I have uploaded a set of spreadsheets calculating marginal payroll per marginal win for all Major League Baseball teams in 2008. The following table expresses MP/MW for all teams in descending order of winning percentage:
Team | Payroll | Winning % | MP/MW |
LAA | $119,216,333 | 0.617 | $2,106,933 | CUB | $118,595,833 | 0.602 | $2,197,355 |
TB | $43,820,598 | 0.599 | $679,764 |
BOS | $133,440,037 | 0.586 | $2,640,518 |
PHI | $98,269,881 | 0.568 | $2,012,670 |
MIL | $81,004,167 | 0.556 | $1,692,854 |
NYY | $209,081,579 | 0.549 | $4,904,990 |
NYM | $138,293,378 | 0.549 | $3,152,806 |
CWS | $121,152,667 | 0.546 | $2,765,913 |
MIN | $62,182,767 | 0.540 | $1,319,161 |
HOU | $88,930,415 | 0.534 | $2,056,469 |
STL | $100,624,450 | 0.531 | $2,398,515 |
TOR | $98,641,957 | 0.531 | $2,345,507 |
FLA | $21,836,500 | 0.522 | $303,897 |
LAD | $118,536,038 | 0.519 | $3,040,001 |
ARI | $66,202,713 | 0.506 | $1,655,171 |
CLE | $78,970,067 | 0.500 | $2,100,311 |
TEX | $68,239,551 | 0.488 | $1,885,512 |
OAK | $47,967,126 | 0.466 | $1,378,968 |
KC | $58,245,500 | 0.463 | $1,792,633 |
DET | $138,685,197 | 0.457 | $5,030,126 |
CIN | $74,277,695 | 0.457 | $2,494,397 |
COL | $68,655,500 | 0.457 | $2,273,051 |
ATL | $102,424,018 | 0.444 | $3,910,428 |
SF | $76,904,500 | 0.444 | $2,819,850 |
BAL | $67,196,248 | 0.422 | $2,839,029 |
PIT | $49,365,283 | 0.414 | $2,089,418 |
SD | $73,677,617 | 0.389 | $4,358,168 |
SEA | $117,993,982 | 0.377 | $8,634,999 |
WAS | $54,961,000 | 0.366 | $4,090,574 |
I've posted the complete set of tables as a Google spreadsheet, organized in the following fashion:
- Sorted by payroll, in descending order
- Sorted by winning percentage, in descending order
- Sorted by marginal payroll per marginal win, in descending order
- Sorted by marginal payroll per marginal win, in ascending order
National League: $8,942,880 | |
Los Angeles Dodgers | $3,040,001 |
Chicago Cubs | $2,197,355 |
Philadelphia Phillies | $2,012,670 |
Milwaukee Brewers | $1,692,854 |
American League: $8,193,128 | |
Chicago White Sox | $2,765,913 |
Boston Red Sox | $2,640,518 |
Los Angeles Angels | $2,106,933 |
Tampa Bay Rays | $679,764 |
The Mariners' profligacy sheds light on another aspect of the 2008 baseball season.

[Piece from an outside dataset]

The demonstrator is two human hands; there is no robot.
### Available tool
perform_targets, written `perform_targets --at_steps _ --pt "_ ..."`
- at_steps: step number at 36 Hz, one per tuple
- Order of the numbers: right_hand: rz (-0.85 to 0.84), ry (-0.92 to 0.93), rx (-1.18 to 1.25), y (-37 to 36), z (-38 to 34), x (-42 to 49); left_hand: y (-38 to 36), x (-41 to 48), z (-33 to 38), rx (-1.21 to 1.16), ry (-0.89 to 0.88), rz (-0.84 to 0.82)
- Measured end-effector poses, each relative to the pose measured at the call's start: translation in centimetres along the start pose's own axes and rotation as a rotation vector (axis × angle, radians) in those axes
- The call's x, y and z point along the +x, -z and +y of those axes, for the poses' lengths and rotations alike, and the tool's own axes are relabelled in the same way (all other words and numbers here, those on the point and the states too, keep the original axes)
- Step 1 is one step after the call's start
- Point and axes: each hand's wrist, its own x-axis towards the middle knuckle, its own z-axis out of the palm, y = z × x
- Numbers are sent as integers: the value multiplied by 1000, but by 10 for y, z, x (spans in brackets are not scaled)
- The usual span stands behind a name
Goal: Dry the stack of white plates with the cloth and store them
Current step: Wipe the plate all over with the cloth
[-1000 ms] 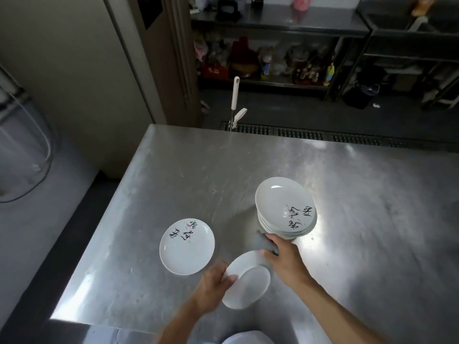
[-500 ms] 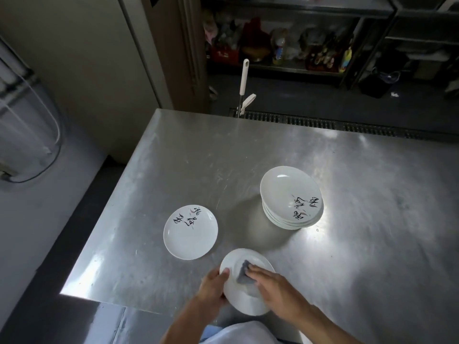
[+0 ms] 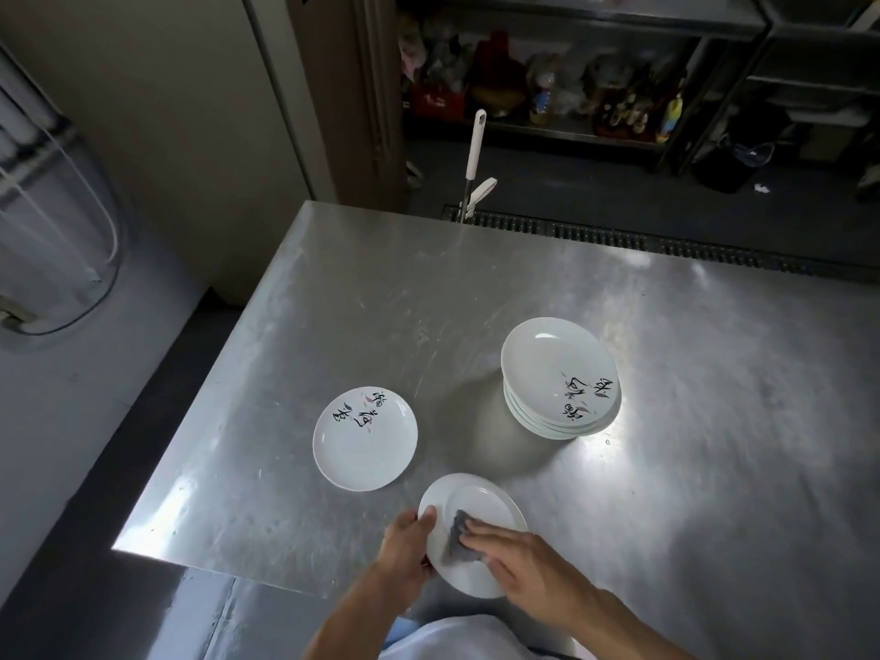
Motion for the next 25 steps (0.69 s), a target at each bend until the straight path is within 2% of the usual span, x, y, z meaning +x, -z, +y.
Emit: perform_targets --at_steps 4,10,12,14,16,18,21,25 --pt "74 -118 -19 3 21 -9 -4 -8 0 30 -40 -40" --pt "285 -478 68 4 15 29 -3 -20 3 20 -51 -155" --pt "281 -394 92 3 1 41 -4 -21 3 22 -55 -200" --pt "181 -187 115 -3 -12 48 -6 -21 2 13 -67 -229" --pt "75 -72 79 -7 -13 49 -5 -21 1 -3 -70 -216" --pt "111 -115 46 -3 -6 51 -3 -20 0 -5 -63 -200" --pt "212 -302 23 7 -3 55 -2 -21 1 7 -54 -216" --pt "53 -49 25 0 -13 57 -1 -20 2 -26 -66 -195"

For the first time since 1993, baseball's postseason involves no teams from New York. The Yankees ($4,904,990) and Mets ($3,152,806) combined to spend $8,057,796 in marginal payroll per marginal win, nearly as much as the Mariners. The two Chicago teams were hardly paragons of efficiency, but both are still playing baseball. And Florida's two teams, the AL-leading Tampa Bay Rays ($679,764) and the Florida Marlins ($303,897, posted a combined 181-142 record while keeping their combined MP/MW figure below $1 million. The Rays kept the Yankees in third place, which in baseball terms (if not horse racing) is out of the money, while the Marlins, for the second consecutive season, eliminated the Mets at Shea Stadium on the final weekend of the regular season.
All of which goes to show that some baseball teams can spend money profligately and still stink, while others can spend frugally and still shine. Perhaps law schools should take note.